> **Work instructions**: Only some lines are wanted. Transcribe, exactly, the lines below from the line with "Q: Give the pixel coordinates of points on the wooden" up to and including the line with "- Gripper numbers rise from open to closed".

> **The data**:
BEGIN
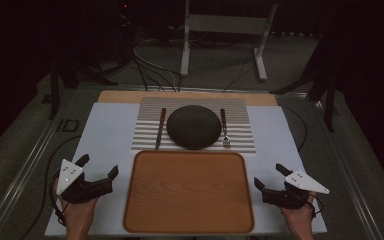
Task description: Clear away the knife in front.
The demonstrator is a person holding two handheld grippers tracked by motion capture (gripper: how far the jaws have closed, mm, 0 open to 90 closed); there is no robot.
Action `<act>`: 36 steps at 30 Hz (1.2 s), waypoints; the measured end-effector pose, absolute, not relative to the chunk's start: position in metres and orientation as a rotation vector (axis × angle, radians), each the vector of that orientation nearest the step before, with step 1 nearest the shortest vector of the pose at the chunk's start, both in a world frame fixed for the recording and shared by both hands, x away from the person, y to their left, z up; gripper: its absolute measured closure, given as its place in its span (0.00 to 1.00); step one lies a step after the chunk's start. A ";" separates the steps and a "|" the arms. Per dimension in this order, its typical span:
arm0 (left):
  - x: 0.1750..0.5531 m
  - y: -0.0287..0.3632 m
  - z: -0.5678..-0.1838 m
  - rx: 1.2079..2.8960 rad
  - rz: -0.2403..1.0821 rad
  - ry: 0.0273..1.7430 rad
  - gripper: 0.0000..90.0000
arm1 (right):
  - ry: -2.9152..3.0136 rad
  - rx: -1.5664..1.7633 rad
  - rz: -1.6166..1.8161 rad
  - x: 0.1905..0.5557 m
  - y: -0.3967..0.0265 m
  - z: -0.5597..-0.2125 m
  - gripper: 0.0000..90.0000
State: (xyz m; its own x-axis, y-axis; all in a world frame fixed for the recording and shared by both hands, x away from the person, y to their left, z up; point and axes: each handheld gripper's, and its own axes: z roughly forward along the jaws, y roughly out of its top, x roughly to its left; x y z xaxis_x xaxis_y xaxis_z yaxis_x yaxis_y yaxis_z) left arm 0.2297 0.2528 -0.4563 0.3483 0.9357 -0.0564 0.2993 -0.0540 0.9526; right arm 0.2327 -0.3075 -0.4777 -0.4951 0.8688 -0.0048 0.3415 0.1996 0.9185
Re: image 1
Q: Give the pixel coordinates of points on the dark round plate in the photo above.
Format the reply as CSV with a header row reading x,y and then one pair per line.
x,y
193,126

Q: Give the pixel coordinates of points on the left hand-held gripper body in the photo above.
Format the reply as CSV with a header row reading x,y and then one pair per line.
x,y
80,190

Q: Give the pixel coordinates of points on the striped placemat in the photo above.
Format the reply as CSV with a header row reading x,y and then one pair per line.
x,y
146,133

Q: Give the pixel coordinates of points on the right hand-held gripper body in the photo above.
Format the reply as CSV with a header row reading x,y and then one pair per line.
x,y
300,186

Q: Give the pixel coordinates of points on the person's left hand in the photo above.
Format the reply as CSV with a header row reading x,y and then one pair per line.
x,y
78,213

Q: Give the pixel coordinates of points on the person's right hand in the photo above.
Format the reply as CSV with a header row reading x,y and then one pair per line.
x,y
298,218

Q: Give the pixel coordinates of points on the grey metal stand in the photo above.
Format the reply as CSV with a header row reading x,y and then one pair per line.
x,y
225,24

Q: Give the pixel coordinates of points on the black tripod stand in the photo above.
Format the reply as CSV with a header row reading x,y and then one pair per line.
x,y
328,100
55,90

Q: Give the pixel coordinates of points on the wooden tray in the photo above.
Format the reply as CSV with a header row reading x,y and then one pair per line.
x,y
189,192

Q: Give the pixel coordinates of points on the metal frame rail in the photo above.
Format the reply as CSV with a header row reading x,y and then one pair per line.
x,y
23,166
350,173

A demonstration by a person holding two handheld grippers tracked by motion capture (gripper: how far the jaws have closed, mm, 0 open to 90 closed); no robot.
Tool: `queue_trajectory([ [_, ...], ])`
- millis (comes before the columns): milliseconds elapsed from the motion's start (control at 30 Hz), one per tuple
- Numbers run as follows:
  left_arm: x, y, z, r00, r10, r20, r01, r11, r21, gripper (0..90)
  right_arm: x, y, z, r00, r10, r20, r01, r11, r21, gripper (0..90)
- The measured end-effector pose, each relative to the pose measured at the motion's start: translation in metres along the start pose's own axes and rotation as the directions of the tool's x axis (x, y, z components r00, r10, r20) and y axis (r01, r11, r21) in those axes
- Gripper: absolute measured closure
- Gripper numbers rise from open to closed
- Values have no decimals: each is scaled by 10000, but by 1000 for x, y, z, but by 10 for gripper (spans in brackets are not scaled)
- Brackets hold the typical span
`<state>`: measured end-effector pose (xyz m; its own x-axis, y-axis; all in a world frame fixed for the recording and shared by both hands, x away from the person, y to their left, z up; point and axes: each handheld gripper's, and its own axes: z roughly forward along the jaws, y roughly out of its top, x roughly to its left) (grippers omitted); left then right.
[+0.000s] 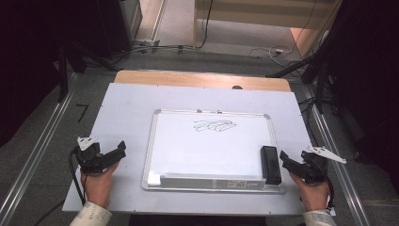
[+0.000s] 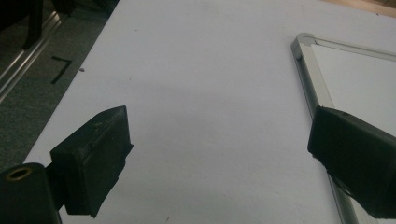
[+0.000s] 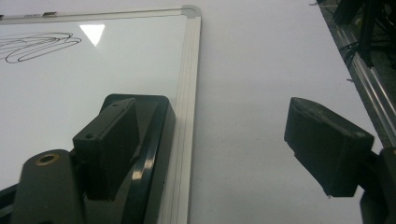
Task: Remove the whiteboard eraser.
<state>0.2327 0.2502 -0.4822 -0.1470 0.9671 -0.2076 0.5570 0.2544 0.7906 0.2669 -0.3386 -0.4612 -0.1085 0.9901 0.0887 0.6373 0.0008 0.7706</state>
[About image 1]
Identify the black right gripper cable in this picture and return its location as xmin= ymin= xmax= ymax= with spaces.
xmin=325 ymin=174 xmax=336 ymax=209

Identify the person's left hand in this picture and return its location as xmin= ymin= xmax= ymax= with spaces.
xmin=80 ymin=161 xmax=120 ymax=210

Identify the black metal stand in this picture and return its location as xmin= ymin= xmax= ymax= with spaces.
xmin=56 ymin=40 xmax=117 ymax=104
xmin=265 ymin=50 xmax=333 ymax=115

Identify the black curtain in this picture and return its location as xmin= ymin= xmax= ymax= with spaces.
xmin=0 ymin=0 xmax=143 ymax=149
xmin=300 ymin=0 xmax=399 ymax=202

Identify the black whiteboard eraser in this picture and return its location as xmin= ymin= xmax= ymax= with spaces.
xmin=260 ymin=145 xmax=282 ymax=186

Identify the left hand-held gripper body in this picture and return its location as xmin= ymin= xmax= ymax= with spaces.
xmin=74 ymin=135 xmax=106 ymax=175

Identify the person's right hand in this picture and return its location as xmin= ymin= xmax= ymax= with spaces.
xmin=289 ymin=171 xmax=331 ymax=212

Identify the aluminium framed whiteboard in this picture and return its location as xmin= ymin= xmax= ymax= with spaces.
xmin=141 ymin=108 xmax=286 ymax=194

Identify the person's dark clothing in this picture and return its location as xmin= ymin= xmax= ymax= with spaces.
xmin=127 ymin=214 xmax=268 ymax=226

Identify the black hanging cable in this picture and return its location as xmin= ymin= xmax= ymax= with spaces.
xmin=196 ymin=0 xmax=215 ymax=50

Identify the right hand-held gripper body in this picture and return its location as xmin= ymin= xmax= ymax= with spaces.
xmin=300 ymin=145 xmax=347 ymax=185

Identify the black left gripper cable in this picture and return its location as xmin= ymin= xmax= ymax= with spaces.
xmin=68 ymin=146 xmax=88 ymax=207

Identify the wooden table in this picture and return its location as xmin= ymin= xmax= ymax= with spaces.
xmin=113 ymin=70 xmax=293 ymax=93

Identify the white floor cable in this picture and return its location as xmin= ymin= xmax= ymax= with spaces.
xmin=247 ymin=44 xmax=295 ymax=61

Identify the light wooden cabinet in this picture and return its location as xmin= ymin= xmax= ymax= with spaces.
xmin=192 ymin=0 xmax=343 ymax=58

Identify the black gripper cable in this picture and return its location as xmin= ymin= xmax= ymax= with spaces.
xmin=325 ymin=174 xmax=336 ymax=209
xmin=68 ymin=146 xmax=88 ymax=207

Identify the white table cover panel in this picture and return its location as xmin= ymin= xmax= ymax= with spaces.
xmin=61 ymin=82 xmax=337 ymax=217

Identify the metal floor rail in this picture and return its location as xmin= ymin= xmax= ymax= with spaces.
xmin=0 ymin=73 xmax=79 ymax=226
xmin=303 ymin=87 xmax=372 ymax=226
END
> **Solution to this exercise**:
Q: Give the pixel coordinates of points on the wooden tray in the photo above.
Format the reply as CSV with a header row reading x,y and then one pair per line.
x,y
189,192

Q: Give the pixel coordinates of points on the metal frame rail in the photo above.
Format the reply as CSV with a header row reading x,y and then one pair per line.
x,y
23,166
350,173

A demonstration by a person holding two handheld grippers tracked by motion capture (gripper: how far the jaws have closed, mm, 0 open to 90 closed); no robot.
Tool: `queue_trajectory([ [_, ...], ])`
- millis (comes before the columns): milliseconds elapsed from the motion's start (control at 30 Hz), one per tuple
- Numbers run as follows:
  left_arm: x, y, z, r00, r10, r20, r01, r11, r21, gripper (0..90)
  right_arm: x, y, z, r00, r10, r20, r01, r11, r21, gripper (0..90)
- The measured end-effector pose, each relative to the pose measured at the motion's start: translation in metres along the start pose's own axes and rotation as the directions of the tool's x axis (x, y, z components r00, r10, r20) and y axis (r01, r11, r21) in those axes
- Gripper: absolute measured closure
- Gripper numbers rise from open to closed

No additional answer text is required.